File metadata and controls

268 lines (185 loc) · 17.5 KB

WARNING WARNING WARNING WARNING WARNING

PLEASE NOTE: This document applies to the HEAD of the source tree

If you are using a released version of Kubernetes, you should refer to the docs that go with that version.

The latest release of this document can be found [here](http://releases.k8s.io/release-1.1/docs/design/resources.md).

Documentation for other releases can be found at releases.k8s.io.
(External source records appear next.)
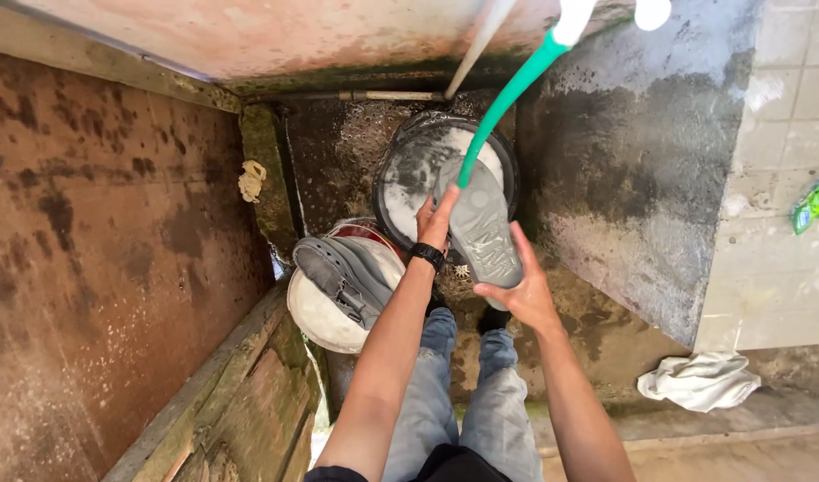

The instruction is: Washing a pair of shoes using a water hose and a bucket in a concrete wash area.

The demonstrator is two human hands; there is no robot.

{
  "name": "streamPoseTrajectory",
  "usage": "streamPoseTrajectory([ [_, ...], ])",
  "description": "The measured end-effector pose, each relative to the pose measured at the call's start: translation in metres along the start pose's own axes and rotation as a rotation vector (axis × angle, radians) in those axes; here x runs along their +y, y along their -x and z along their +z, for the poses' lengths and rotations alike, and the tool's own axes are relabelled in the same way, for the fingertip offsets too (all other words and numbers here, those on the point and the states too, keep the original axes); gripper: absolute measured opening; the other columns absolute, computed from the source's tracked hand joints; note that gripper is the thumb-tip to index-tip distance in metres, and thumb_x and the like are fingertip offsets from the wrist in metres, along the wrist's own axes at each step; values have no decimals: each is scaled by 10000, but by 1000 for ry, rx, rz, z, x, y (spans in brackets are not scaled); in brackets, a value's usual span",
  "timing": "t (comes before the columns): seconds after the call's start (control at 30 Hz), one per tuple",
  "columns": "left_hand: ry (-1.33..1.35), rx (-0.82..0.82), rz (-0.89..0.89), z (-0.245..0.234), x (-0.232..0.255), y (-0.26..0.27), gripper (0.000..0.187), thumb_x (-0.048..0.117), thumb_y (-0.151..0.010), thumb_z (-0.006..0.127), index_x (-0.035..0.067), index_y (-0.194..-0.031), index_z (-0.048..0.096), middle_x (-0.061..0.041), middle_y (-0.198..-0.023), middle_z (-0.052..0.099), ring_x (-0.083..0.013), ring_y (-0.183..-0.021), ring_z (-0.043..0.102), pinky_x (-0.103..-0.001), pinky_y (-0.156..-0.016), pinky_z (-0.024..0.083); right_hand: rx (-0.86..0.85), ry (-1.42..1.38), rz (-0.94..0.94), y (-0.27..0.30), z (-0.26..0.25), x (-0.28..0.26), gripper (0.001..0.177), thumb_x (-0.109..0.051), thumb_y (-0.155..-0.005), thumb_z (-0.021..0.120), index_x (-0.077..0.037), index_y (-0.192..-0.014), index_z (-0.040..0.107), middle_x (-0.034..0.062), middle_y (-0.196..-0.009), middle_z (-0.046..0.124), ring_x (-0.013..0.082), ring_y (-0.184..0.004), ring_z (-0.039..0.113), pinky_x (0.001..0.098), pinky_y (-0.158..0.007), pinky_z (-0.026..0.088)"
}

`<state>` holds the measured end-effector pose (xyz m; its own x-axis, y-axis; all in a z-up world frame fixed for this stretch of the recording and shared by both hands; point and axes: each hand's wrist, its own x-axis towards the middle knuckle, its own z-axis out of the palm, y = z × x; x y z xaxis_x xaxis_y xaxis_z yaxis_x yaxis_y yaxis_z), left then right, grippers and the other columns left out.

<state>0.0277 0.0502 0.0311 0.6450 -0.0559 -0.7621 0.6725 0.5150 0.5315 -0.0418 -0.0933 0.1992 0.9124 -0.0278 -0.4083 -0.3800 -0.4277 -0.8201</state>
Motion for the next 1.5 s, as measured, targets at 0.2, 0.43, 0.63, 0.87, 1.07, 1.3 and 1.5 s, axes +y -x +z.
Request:
streamPoseTrajectory([
  [0.2,-453,102,244,-24,-83,-53,996,576,-972,619,-4,-1669,205,-242,-1670,321,-377,-1497,325,-475,-1199,280,154,-26,228,-1,20,4,963,-72,-597,935,-89,-1460,509,116,-1363,655,225,-1224,644,364,-1058,501],
  [0.43,-128,70,-82,-7,-35,-26,1065,554,-889,689,135,-1641,61,-200,-1611,298,-351,-1461,347,-513,-1142,372,8,972,-35,14,31,17,790,70,-729,760,-206,-1460,635,-47,-1581,517,231,-1227,553,437,-994,399],
  [0.63,-22,150,32,-5,-26,-12,771,403,-820,763,30,-1453,528,-217,-1350,619,-334,-1233,560,-498,-1012,449,128,688,-310,22,22,16,575,-291,-749,841,-246,-1296,671,39,-1508,515,299,-1408,395,574,-1178,143],
  [0.87,-175,266,111,7,-40,-33,655,398,-910,747,54,-1429,543,-154,-1379,605,-283,-1286,537,-427,-1062,416,354,-52,202,23,20,98,576,-195,-948,735,-34,-1462,530,190,-1409,551,236,-1265,488,403,-1066,391],
  [1.07,-739,229,515,-8,-17,-63,618,41,-914,694,153,-1495,515,-145,-1492,579,-301,-1385,538,-417,-1159,447,294,-127,340,24,28,99,407,-81,-954,689,-33,-1357,654,50,-1126,757,94,-962,654,252,-869,525],
  [1.3,-681,168,390,-53,-63,-72,912,-54,-894,511,126,-1649,32,-169,-1714,44,-360,-1571,118,-436,-1232,216,245,-126,357,-15,46,77,418,-28,-925,651,-24,-1343,657,69,-1138,758,102,-996,675,279,-890,518],
  [1.5,-611,65,369,-32,-57,-21,855,203,-1045,578,83,-1643,-21,-185,-1736,-12,-321,-1602,10,-409,-1274,96,250,-152,237,-116,111,112,451,-23,-965,598,12,-1415,601,152,-1165,724,151,-1013,641,330,-879,519],
])
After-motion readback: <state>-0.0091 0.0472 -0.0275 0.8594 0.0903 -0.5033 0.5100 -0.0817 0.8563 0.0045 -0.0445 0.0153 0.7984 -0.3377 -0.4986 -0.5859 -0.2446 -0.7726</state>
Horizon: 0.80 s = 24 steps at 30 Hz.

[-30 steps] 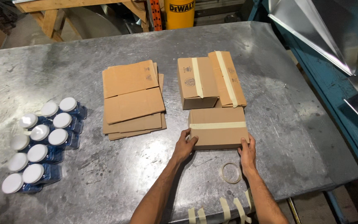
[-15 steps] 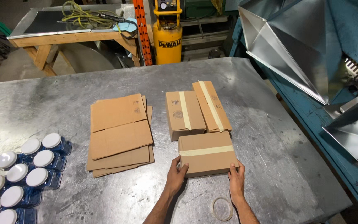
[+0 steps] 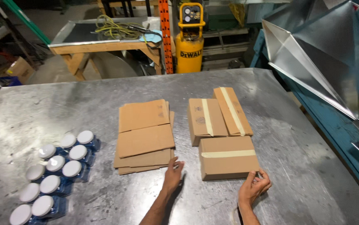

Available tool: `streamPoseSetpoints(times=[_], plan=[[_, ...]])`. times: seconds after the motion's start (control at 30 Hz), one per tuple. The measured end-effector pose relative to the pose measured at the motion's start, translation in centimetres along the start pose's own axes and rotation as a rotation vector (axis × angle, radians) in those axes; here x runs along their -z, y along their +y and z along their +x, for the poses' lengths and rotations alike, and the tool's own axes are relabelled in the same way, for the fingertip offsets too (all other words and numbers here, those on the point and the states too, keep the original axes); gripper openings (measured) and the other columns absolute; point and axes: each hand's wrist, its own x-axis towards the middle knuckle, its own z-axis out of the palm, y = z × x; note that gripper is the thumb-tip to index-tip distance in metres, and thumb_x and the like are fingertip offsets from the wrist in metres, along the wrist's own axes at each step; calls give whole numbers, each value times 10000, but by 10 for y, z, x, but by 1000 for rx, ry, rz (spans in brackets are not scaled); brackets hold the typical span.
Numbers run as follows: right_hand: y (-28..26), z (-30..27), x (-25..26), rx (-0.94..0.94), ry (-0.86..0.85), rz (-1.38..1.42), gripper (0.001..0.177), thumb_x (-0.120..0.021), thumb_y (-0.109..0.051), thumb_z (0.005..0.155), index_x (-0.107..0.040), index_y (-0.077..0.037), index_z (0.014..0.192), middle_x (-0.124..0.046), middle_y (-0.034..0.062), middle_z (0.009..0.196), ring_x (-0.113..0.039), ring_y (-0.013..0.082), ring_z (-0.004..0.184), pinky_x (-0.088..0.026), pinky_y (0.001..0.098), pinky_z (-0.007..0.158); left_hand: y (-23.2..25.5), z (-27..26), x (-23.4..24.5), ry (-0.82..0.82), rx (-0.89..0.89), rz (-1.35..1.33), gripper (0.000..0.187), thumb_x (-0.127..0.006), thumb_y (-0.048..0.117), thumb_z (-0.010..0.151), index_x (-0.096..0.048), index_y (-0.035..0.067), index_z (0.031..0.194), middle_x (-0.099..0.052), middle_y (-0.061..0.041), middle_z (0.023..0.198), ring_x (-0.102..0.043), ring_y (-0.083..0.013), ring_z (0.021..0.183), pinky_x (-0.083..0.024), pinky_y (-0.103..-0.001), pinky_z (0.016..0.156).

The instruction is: The person assembles cardboard boxes, places a container inside one of the boxes, and secures the boxes with tape on a metal workbench.

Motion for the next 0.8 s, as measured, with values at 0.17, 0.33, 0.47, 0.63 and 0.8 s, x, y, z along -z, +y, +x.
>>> streamPoseSetpoints(times=[0.17, 0.33, 0.47, 0.63, 0.8], plan=[[-43, -58, -54, 138, -355, 263, 206, -638, -173, 1093, -691, -76, 1266, -633, 94, 1239, -656, 176, 878, -545, 297, 765, -9, 38, 125, 328, -146, 55, 391, -635, 349, 994, -735, 188, 1336, -814, -56, 1127, -767, -198, 874, -603, -334, 925], [-85, -100, -141, -64, -947, 228, 388, -681, -269, 1028, -711, -155, 1398, -824, 59, 1264, -771, 136, 1161, -653, 336, 1007, -11, 70, 220, 525, -200, 416, 542, -660, 269, 897, -653, 203, 1435, -747, -67, 1372, -596, -291, 1369, -328, -451, 1245], [-43, -109, -248, -220, -1000, 144, 651, -666, -235, 1006, -506, -134, 1629, -609, 90, 1645, -619, 232, 1495, -432, 334, 1247, -40, 108, 238, 364, -151, 485, 843, -683, 382, 859, -453, 114, 1624, -619, -164, 1541, -530, -380, 1480, -219, -537, 1306], [-79, -118, -272, -334, -933, 107, 647, -692, -236, 993, -560, -87, 1608, -708, 83, 1547, -701, 198, 1377, -490, 302, 1159, -39, 95, 241, 241, 5, 337, 863, -708, 393, 899, -432, 166, 1684, -570, -137, 1651, -461, -436, 1529, -321, -441, 1319], [-96, -126, -256, -280, -834, -50, 647, -802, -374, 923, -717, -132, 1517, -784, -6, 1120, -824, 192, 1077, -521, 281, 1019, -43, 94, 245, 280, -52, 297, 800, -727, 338, 901, -507, 131, 1641, -608, -133, 1623, -553, -356, 1506, -376, -406, 1300]])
Note: this is a design doc, which describes features that have not been completely implemented. User documentation of the current state is here. The tracking issue for implementation of this model is #168. Currently, both limits and requests of memory and cpu on containers (not pods) are supported. "memory" is in bytes and "cpu" is in milli-cores.

The Kubernetes resource model

To do good pod placement, Kubernetes needs to know how big pods are, as well as the sizes of the nodes onto which they are being placed. The definition of "how big" is given by the Kubernetes resource model — the subject of this document.

The resource model aims to be:

  • simple, for common cases;
  • extensible, to accommodate future growth;
  • regular, with few special cases; and
  • precise, to avoid misunderstandings and promote pod portability.

The resource model

A Kubernetes resource is something that can be requested by, allocated to, or consumed by a pod or container. Examples include memory (RAM), CPU, disk-time, and network bandwidth.

Once resources on a node have been allocated to one pod, they should not be allocated to another until that pod is removed or exits. This means that Kubernetes schedulers should ensure that the sum of the resources allocated (requested and granted) to its pods never exceeds the usable capacity of the node. Testing whether a pod will fit on a node is called feasibility checking.

Note that the resource model currently prohibits over-committing resources; we will want to relax that restriction later.

Resource types

All resources have a type that is identified by their typename (a string, e.g., "memory"). Several resource types are predefined by Kubernetes (a full list is below), although only two will be supported at first: CPU and memory. Users and system administrators can define their own resource types if they wish (e.g., Hadoop slots).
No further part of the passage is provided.